In 1920, Emhardt resigned from the parish of St. Luke’s to become Field Director for Church Work Among Foreign-Born Americans, a position he held for ten years. During that time, he also served as Secretary-in-Charge of the Near East Chaplaincies and became a trustee of Near East Relief (formerly the American Committee for Armenian and Syrian Relief).

In addition to his involvement in several other charitable organizations, Emhardt was a member of the Eastern Orthodox Relations Committee of the Federal Council of Churches, and the Commission to Confer with the Orthodox and Old Catholic Churches of the General Convention. He was American Chairman of the Russian Orthodox Seminary in Paris, France (1928-1934) and Chairman of the Hill School in Athens, Greece (1931-1936). From 1936 until 1943 he was vicar of the Pro-Cathedral of St. Mary, Philadelphia.

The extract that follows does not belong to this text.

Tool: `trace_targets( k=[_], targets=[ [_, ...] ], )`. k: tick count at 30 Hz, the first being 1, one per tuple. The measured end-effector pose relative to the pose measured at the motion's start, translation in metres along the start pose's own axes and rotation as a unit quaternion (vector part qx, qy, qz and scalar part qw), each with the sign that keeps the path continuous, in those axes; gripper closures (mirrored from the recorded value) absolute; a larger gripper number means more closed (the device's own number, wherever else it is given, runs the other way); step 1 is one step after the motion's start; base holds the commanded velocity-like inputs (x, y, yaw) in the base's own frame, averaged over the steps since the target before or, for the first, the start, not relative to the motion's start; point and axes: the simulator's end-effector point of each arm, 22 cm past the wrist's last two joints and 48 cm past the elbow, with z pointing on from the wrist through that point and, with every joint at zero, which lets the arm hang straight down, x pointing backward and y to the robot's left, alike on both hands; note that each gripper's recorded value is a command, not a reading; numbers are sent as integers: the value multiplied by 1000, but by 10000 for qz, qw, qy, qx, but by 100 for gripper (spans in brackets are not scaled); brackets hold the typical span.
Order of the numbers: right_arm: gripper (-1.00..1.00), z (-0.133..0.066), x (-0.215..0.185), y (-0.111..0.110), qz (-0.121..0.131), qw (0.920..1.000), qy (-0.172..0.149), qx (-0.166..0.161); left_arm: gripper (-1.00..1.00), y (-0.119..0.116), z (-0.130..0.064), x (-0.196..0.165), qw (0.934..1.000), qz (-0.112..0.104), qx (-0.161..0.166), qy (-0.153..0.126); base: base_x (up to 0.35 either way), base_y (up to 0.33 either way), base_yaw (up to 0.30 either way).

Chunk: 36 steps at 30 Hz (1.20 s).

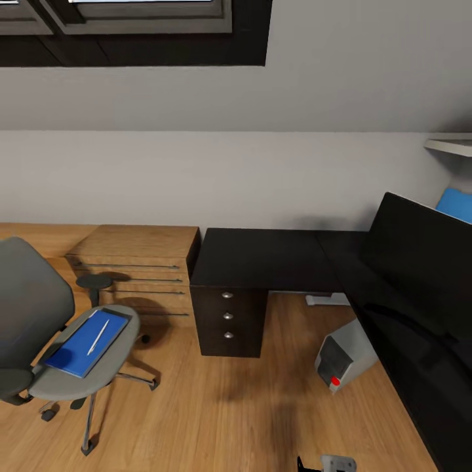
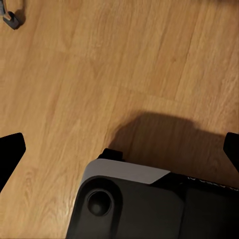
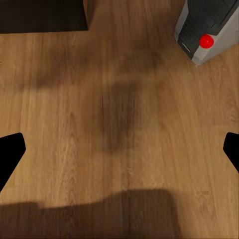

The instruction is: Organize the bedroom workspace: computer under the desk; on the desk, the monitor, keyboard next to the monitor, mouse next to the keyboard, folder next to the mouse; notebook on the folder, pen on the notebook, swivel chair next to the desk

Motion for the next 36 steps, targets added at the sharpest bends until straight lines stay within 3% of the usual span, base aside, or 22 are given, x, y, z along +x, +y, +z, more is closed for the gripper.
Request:
trace_targets(
  k=[27, 36],
  targets=[
    [-100, -25, -9, 1, 6, 10000, 13, -10, -100, 6, -26, -2, 10000, 14, -9, 30, 0, 0, 0],
    [-100, -34, -16, 13, 50, 9999, -41, -88, -100, 7, -34, -6, 10000, 3, -1, -22, 0, 0, 0]
  ],
)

Ermhardt died in Oceanville, New Jersey, on August 4, 1950.

Emery, Mary Abbott

  • Person
  • 1843-1901

In 1871, Mary Abbott Emery was appointed secretary of the newly formed Woman's Auxiliary to the Board of Missions and was chiefly responsible for its early development. Though she resigned as secretary in 1876 to marry the Rev. Dr. Alvi T. Twing, she continued to be actively involved. After her husband died in 1882, she was appointed honorary secretary of the Woman's Auxiliary. One of her greatest achievements was assisting in the passage by the 1889 General Convention of the canon that recognized and set standards and qualifications for Deaconesses. In addition, Emery taught a course on church missions at the newly created New York Training School for Deaconesses and visited missionaries around the world, later reporting on their work in articles that she assembled in the book, Twice Around the World (1898).

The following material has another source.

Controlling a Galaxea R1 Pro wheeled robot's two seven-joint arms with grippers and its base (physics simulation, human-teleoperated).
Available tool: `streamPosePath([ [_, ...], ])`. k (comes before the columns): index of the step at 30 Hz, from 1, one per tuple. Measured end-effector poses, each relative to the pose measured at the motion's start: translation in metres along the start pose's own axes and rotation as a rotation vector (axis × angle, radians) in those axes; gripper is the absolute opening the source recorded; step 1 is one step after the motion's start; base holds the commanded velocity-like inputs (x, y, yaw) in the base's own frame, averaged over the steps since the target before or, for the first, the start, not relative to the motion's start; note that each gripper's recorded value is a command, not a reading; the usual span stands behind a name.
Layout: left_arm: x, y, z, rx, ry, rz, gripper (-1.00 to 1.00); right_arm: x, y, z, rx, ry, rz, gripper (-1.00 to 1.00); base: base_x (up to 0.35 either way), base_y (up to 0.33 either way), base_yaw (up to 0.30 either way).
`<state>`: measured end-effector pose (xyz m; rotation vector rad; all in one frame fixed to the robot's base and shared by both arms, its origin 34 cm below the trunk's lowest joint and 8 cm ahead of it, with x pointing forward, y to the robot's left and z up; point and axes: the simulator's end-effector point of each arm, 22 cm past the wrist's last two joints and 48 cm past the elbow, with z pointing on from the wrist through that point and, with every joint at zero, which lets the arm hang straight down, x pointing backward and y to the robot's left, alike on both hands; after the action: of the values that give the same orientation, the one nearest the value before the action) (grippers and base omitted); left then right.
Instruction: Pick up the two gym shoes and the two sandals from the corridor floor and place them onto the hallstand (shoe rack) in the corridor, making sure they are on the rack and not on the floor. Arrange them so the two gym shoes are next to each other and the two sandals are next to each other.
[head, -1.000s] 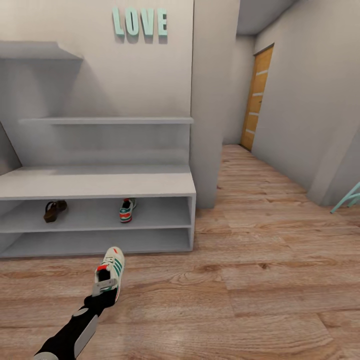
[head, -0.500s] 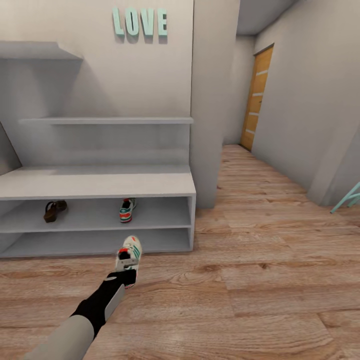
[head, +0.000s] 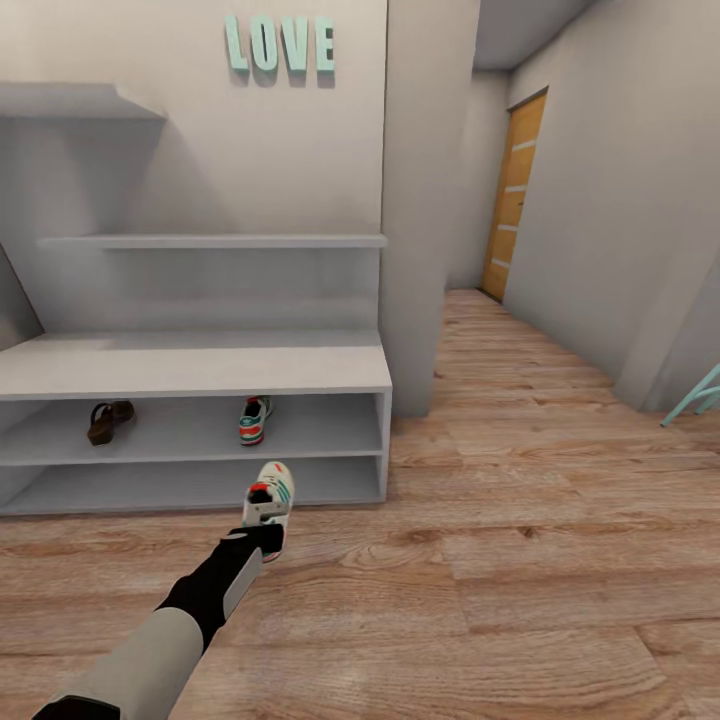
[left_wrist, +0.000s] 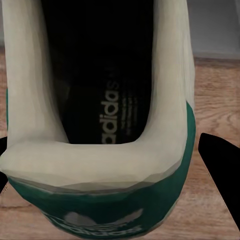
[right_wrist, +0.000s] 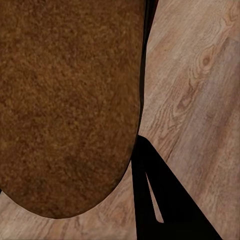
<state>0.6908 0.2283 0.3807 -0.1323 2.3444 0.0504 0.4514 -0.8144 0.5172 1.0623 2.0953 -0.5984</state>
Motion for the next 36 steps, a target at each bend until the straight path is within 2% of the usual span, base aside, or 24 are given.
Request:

Mary Abbott Emery’s sister, Julia Chester Emery, was heavily involved with the Woman’s Auxiliary, taking over as secretary when Mary resigned in 1876. In addition, their sisters–Susan Lavinia Emery (1846-1914) and Margaret Theresa Emery (1849-1925)–were involved with The Episcopal Church and the Woman’s Auxiliary, although to a much lesser degree.

Emery, Julia Chester

  • Person
  • 1852-1922

Julia Chester Emery was appointed secretary of the Woman's Auxiliary to the Board of Missions in 1876, after her sister Mary Abbott Emery resigned the position. During her forty-year tenure she directed the expansion of the Woman’s Auxiliary into every domestic and missionary diocese of The Episcopal Church and was key to the founding and growth of the United Offering (now the United Thank Offering). She traveled overseas extensively to promote the Auxiliary by addressing the woman’s missionary congress in London in 1897, representing the Diocese of New York at the Pan-Anglican Congress in 1908, and visiting mission stations throughout Europe and Asia. In addition, she authored several books, including “A Century of Endeavor” (1921), the centennial history of the Domestic and Foreign Missionary Society. Julia Emery is commemorated in the Episcopal Calendar of the Church Year on January 9th.

In addition to Mary Abbott and Julia Chester, their sisters, Susan Lavinia Emery (1846-1914) and Margaret Theresa Emery (1849-1925) were involved with The Episcopal Church and the Woman’s Auxiliary, although to a much lesser degree.